> [What the exercise asks] Nothing in the records should differ when they are repeated. Restate them word for word.

###

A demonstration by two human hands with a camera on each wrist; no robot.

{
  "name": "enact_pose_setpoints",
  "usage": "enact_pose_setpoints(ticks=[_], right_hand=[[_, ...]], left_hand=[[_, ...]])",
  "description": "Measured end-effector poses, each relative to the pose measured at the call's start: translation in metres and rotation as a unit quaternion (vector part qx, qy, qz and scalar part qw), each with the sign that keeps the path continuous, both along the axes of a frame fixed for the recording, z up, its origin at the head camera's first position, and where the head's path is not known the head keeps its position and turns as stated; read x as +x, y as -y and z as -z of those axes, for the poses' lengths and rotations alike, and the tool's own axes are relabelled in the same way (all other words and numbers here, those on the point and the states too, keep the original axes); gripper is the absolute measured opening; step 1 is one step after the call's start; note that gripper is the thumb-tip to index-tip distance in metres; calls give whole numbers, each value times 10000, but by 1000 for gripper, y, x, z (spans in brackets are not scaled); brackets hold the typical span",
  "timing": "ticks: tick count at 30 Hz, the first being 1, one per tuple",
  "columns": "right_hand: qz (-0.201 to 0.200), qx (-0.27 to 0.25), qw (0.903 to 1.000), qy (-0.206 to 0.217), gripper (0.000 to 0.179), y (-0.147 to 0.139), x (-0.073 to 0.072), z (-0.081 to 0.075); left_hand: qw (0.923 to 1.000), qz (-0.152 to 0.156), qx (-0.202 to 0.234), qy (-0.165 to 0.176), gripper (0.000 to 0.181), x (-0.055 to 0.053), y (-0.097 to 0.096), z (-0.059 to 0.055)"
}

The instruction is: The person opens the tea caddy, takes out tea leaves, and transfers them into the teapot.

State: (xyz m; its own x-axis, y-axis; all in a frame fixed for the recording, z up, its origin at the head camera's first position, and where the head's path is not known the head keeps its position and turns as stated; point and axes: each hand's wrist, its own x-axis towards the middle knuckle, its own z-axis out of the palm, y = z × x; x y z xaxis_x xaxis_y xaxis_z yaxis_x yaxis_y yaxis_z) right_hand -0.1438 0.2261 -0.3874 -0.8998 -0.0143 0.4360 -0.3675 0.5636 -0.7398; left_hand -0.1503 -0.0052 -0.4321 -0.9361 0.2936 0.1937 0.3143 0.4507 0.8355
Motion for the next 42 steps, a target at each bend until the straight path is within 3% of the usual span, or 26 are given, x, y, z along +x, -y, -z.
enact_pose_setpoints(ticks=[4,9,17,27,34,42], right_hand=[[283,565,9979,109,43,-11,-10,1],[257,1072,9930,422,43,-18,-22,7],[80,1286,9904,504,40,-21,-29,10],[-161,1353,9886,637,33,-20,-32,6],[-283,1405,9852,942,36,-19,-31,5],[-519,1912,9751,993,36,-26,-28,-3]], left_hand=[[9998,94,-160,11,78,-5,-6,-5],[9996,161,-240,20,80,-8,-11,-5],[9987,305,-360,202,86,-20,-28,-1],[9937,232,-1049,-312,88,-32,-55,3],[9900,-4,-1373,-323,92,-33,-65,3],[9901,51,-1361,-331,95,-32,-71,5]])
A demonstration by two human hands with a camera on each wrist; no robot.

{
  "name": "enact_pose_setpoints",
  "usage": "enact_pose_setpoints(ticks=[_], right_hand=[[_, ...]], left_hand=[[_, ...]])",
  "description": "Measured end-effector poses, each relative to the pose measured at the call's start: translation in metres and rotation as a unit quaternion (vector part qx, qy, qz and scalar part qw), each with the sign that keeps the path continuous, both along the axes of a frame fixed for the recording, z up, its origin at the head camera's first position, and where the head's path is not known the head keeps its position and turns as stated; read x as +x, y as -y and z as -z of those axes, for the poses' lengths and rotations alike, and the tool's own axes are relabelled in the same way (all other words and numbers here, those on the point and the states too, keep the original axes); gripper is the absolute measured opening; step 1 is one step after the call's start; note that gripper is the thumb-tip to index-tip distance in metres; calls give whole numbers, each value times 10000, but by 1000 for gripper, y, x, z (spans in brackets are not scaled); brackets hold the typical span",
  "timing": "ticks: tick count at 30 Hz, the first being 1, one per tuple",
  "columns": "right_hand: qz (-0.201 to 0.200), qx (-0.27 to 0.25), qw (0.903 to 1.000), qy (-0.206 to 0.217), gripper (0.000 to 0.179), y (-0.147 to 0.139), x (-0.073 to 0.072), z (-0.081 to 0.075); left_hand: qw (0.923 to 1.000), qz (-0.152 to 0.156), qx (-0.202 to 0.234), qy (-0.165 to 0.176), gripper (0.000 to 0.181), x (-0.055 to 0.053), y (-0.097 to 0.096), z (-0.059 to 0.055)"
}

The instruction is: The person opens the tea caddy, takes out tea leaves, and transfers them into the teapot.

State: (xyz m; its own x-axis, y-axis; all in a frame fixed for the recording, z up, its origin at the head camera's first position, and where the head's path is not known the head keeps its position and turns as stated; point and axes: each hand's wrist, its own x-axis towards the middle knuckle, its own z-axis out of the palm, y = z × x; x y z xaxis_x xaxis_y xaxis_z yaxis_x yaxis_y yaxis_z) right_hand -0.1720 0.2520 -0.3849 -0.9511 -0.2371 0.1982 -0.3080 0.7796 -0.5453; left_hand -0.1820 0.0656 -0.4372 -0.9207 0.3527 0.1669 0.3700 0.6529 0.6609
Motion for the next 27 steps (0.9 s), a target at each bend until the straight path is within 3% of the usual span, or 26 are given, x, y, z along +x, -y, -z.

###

> [Task response]
A demonstration by two human hands with a camera on each wrist; no robot.

{
  "name": "enact_pose_setpoints",
  "usage": "enact_pose_setpoints(ticks=[_], right_hand=[[_, ...]], left_hand=[[_, ...]])",
  "description": "Measured end-effector poses, each relative to the pose measured at the call's start: translation in metres and rotation as a unit quaternion (vector part qx, qy, qz and scalar part qw), each with the sign that keeps the path continuous, both along the axes of a frame fixed for the recording, z up, its origin at the head camera's first position, and where the head's path is not known the head keeps its position and turns as stated; read x as +x, y as -y and z as -z of those axes, for the poses' lengths and rotations alike, and the tool's own axes are relabelled in the same way (all other words and numbers here, those on the point and the states too, keep the original axes); gripper is the absolute measured opening; step 1 is one step after the call's start; note that gripper is the thumb-tip to index-tip distance in metres; calls give whole numbers, each value times 10000, but by 1000 for gripper, y, x, z (spans in brackets are not scaled); brackets hold the typical span",
  "timing": "ticks: tick count at 30 Hz, the first being 1, one per tuple",
  "columns": "right_hand: qz (-0.201 to 0.200), qx (-0.27 to 0.25), qw (0.903 to 1.000), qy (-0.206 to 0.217), gripper (0.000 to 0.179), y (-0.147 to 0.139), x (-0.073 to 0.072), z (-0.081 to 0.075); left_hand: qw (0.923 to 1.000), qz (-0.152 to 0.156), qx (-0.202 to 0.234), qy (-0.165 to 0.176), gripper (0.000 to 0.181), x (-0.055 to 0.053), y (-0.097 to 0.096), z (-0.059 to 0.055)"
}

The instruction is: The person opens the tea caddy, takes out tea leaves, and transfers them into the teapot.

State: (xyz m; its own x-axis, y-axis; all in a frame fixed for the recording, z up, its origin at the head camera's first position, and where the head's path is not known the head keeps its position and turns as stated; point and axes: each hand's wrist, its own x-axis towards the middle knuckle, its own z-axis out of the palm, y = z × x; x y z xaxis_x xaxis_y xaxis_z yaxis_x yaxis_y yaxis_z) right_hand -0.1438 0.2261 -0.3874 -0.8998 -0.0143 0.4360 -0.3675 0.5636 -0.7398; left_hand -0.1503 -0.0052 -0.4321 -0.9361 0.2936 0.1937 0.3143 0.4507 0.8355
Motion for the next 42 steps, a target at each bend until the straight path is within 3% of the usual span, or 26 are given, x, y, z along +x, -y, -z.
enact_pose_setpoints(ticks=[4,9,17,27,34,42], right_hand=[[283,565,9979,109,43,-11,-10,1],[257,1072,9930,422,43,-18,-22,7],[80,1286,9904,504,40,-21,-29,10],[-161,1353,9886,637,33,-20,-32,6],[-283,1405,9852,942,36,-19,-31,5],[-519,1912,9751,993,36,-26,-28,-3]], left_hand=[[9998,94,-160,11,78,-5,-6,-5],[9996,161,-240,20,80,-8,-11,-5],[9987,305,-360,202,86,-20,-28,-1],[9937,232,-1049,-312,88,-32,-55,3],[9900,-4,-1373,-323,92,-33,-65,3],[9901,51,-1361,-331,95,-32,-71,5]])
A demonstration by two human hands with a camera on each wrist; no robot.

{
  "name": "enact_pose_setpoints",
  "usage": "enact_pose_setpoints(ticks=[_], right_hand=[[_, ...]], left_hand=[[_, ...]])",
  "description": "Measured end-effector poses, each relative to the pose measured at the call's start: translation in metres and rotation as a unit quaternion (vector part qx, qy, qz and scalar part qw), each with the sign that keeps the path continuous, both along the axes of a frame fixed for the recording, z up, its origin at the head camera's first position, and where the head's path is not known the head keeps its position and turns as stated; read x as +x, y as -y and z as -z of those axes, for the poses' lengths and rotations alike, and the tool's own axes are relabelled in the same way (all other words and numbers here, those on the point and the states too, keep the original axes); gripper is the absolute measured opening; step 1 is one step after the call's start; note that gripper is the thumb-tip to index-tip distance in metres; calls give whole numbers, each value times 10000, but by 1000 for gripper, y, x, z (spans in brackets are not scaled); brackets hold the typical span",
  "timing": "ticks: tick count at 30 Hz, the first being 1, one per tuple",
  "columns": "right_hand: qz (-0.201 to 0.200), qx (-0.27 to 0.25), qw (0.903 to 1.000), qy (-0.206 to 0.217), gripper (0.000 to 0.179), y (-0.147 to 0.139), x (-0.073 to 0.072), z (-0.081 to 0.075); left_hand: qw (0.923 to 1.000), qz (-0.152 to 0.156), qx (-0.202 to 0.234), qy (-0.165 to 0.176), gripper (0.000 to 0.181), x (-0.055 to 0.053), y (-0.097 to 0.096), z (-0.059 to 0.055)"
}

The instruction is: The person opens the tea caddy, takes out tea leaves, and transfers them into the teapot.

State: (xyz m; its own x-axis, y-axis; all in a frame fixed for the recording, z up, its origin at the head camera's first position, and where the head's path is not known the head keeps its position and turns as stated; point and axes: each hand's wrist, its own x-axis towards the middle knuckle, its own z-axis out of the palm, y = z × x; x y z xaxis_x xaxis_y xaxis_z yaxis_x yaxis_y yaxis_z) right_hand -0.1720 0.2520 -0.3849 -0.9511 -0.2371 0.1982 -0.3080 0.7796 -0.5453; left_hand -0.1820 0.0656 -0.4372 -0.9207 0.3527 0.1669 0.3700 0.6529 0.6609
Motion for the next 27 steps (0.9 s), a target at each bend until the straight path is within 3% of the usual span, or 26 are given, x, y, z along +x, -y, -z.

The response to this exercise is now finished.